The airline, which dramatically reduced its Las Vegas operations last year in a bid to save money, carried 468,890 passengers in and out of Las Vegas in December, down 31 percent from December 2007.

US Airways in June announced plans to trip capacity systemwide by 6 percent to 8 percent and cut about 1,700 jobs. In Las Vegas, it decided to park most of its planes overnight rather than continue with its extensive night-flying operation, which had become uneconomical. The airline planned to cut daily Las Vegas departures from 141 in September 2007 to 74 by the end of 2008.

Based in Tempe, Ariz., the airline said today that in the fourth quarter, it lost $220 million, or $1.93 per share, excluding special charges of $321 million. The special charges included $234 million in losses on fuel price-hedging deals -- the airline had bet on higher fuel prices but lost that bet when prices fell in the latter part of 2008.

The $1.93 per share operating loss reflected a performance that exceeded the expectations of analysts, whose published forecasts ranged from losses of $2.11 to $2.15 per share.

For all of 2008, the airline also wrote off $622 million in goodwill created by the merger of US Airways Group Inc. and America West Holdings Corp., a deal announced in 2005 that created today's US Airways. This noncash charge is an accounting maneuver that reduces the value of the company, on paper, by $622 million.

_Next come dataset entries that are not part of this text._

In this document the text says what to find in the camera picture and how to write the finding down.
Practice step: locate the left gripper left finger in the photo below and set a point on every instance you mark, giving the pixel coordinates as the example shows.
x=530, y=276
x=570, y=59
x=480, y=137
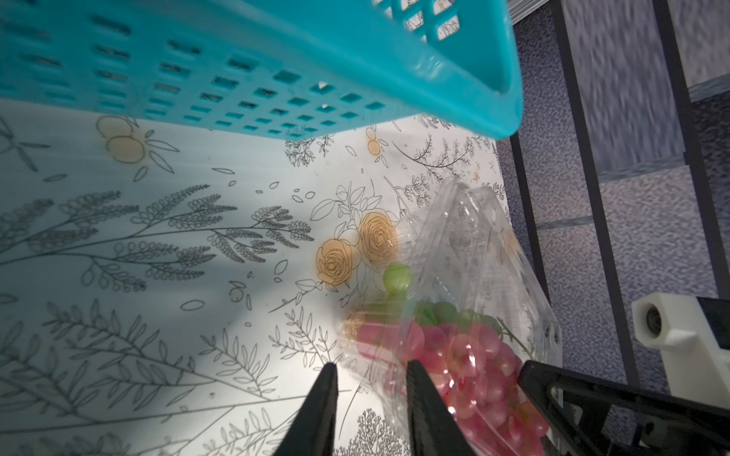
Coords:
x=312, y=432

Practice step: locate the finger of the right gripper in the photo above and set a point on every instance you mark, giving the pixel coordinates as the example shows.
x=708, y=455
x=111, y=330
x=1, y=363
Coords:
x=593, y=416

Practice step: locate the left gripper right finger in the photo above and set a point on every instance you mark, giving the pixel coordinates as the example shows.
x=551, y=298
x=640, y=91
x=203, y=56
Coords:
x=432, y=430

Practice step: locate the clear plastic container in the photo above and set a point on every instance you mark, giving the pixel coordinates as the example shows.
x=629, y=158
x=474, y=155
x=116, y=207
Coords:
x=459, y=296

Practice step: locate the green grape bunch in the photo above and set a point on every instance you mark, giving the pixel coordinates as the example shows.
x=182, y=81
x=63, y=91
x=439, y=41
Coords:
x=394, y=306

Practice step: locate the teal plastic basket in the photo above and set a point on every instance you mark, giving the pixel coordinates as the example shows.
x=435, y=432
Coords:
x=289, y=70

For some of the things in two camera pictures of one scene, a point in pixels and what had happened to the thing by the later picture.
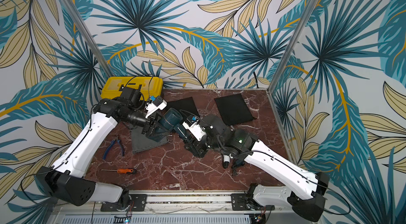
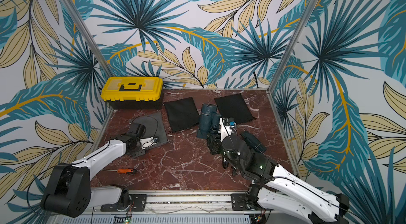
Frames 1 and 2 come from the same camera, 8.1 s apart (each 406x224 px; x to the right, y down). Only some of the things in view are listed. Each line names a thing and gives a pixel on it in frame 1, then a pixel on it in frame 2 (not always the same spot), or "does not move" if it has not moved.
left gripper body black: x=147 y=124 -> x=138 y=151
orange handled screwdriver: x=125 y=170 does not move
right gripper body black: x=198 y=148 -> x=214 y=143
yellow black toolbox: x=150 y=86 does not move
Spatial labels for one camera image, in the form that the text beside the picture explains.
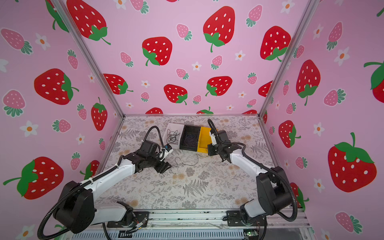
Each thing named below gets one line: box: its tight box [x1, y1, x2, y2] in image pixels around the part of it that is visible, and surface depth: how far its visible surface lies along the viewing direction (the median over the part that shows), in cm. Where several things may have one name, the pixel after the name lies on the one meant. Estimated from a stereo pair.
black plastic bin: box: [179, 124, 201, 152], surface depth 106 cm
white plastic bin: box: [162, 122, 185, 150], surface depth 106 cm
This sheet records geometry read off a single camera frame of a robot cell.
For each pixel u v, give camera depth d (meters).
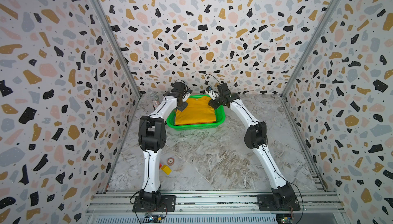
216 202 0.76
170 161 0.86
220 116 0.99
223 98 0.84
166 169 0.84
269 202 0.73
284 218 0.71
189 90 0.95
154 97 0.83
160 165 0.85
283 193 0.66
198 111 1.02
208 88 0.96
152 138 0.59
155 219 0.70
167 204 0.73
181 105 0.93
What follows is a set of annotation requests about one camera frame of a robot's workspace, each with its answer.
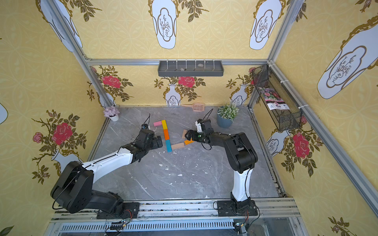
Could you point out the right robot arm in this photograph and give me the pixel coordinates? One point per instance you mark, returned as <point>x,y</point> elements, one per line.
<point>240,153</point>

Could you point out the red-orange wooden block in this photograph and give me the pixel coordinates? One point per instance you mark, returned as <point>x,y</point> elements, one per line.
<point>166,134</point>

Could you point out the aluminium front rail frame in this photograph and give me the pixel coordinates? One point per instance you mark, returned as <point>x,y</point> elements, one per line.
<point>165,215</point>

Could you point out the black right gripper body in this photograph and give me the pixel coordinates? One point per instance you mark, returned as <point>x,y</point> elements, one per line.
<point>195,135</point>

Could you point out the green artificial plant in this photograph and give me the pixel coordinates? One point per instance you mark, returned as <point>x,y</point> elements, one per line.
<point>228,111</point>

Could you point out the printed packet in basket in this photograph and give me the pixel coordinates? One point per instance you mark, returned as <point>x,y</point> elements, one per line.
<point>272,99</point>

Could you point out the pink wooden block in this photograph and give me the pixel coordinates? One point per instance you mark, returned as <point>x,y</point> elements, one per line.
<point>156,124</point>

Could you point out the grey wall shelf tray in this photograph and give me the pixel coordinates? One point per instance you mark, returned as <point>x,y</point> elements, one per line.
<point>191,68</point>

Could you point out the black wire basket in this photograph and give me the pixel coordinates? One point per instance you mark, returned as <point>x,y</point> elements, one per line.
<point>283,119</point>

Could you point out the natural wooden block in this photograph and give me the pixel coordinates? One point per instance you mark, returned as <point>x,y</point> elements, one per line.
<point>184,133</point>
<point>178,146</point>

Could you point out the orange wooden block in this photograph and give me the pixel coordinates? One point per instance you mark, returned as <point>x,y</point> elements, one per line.
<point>187,142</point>

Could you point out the blue plant pot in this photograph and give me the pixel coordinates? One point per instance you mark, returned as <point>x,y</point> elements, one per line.
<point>224,123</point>

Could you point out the teal wooden block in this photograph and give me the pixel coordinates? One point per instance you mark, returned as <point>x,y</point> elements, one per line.
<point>168,146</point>

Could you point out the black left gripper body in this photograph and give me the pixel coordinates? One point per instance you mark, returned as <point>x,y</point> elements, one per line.
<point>153,141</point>

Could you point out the pink plastic scoop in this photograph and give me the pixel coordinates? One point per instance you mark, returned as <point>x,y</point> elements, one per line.
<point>196,107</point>

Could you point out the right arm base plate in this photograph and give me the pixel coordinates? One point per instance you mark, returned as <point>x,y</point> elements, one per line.
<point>232,208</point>

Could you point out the small pink flower pot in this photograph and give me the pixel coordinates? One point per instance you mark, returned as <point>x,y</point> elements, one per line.
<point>111,112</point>

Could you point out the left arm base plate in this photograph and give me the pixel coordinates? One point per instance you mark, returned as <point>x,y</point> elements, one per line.
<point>122,211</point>

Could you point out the yellow wooden block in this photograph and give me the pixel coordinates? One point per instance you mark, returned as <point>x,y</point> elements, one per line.
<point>164,125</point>

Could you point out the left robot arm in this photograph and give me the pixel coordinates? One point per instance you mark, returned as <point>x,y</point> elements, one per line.
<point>73,190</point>

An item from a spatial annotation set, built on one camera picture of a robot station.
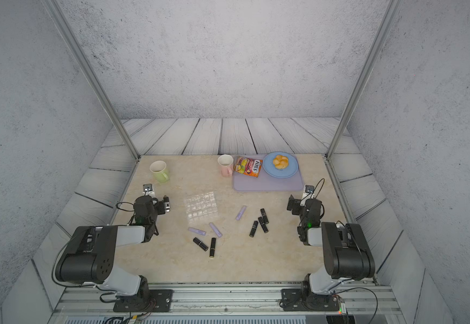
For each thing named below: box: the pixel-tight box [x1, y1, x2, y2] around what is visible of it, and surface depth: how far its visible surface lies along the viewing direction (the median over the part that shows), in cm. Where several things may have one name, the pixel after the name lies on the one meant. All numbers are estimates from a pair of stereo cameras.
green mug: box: [149, 159, 169, 183], surface depth 106 cm
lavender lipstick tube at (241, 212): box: [235, 205, 247, 221], surface depth 98 cm
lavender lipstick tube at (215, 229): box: [209, 222, 223, 238], surface depth 93 cm
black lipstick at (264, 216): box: [259, 207, 270, 225], surface depth 96 cm
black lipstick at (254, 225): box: [249, 220, 259, 238], surface depth 93 cm
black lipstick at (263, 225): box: [257, 216, 269, 234], surface depth 93 cm
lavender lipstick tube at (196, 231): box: [187, 226, 207, 236], surface depth 92 cm
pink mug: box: [217, 153, 234, 178], surface depth 107 cm
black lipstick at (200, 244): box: [193, 237, 209, 252], surface depth 88 cm
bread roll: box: [272, 154, 290, 170], surface depth 116 cm
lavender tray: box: [232, 154, 304, 192], surface depth 112 cm
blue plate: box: [262, 151, 299, 179], surface depth 117 cm
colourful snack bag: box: [233, 155, 263, 178], surface depth 113 cm

“Like other airlines that have reported before us, our financial results reflect the staggering increase in fuel prices that we faced throughout most of 2008. In fact, had our 2008 fuel price including realized gains and losses on fuel hedging instruments remained at 2007 levels, the company’s fuel expense would have been approximately $1.4 billion lower," US Airways Chief Executive Officer Doug Parker said in a statement. “The impact of high oil prices acted as a catalyst for airlines to take unprecedented measures to bring the supply of seats back into balance with passenger demand. We believe these actions have significantly softened the blow from the economic downturn that we as an industry now face."

US Airways said its quarterly results suffered because while available seat flown per mile revenue was up 1.6 percent, costs jumped 21.5 percent.

Separately, JetBlue Airways Corp. of New York today reported a quarterly loss of $49 million, up from a loss of $3 million in the year-ago quarter as it took a charge of $53 million to re-value some investment securities. Without the charge, JetBlue would have earned $4 million versus a loss in the 2007 quarter of $3 million.

McCarran International Airport said JetBlue carried 59,269 passengers in and out of Las Vegas in December, down from 64,539 in December 2007.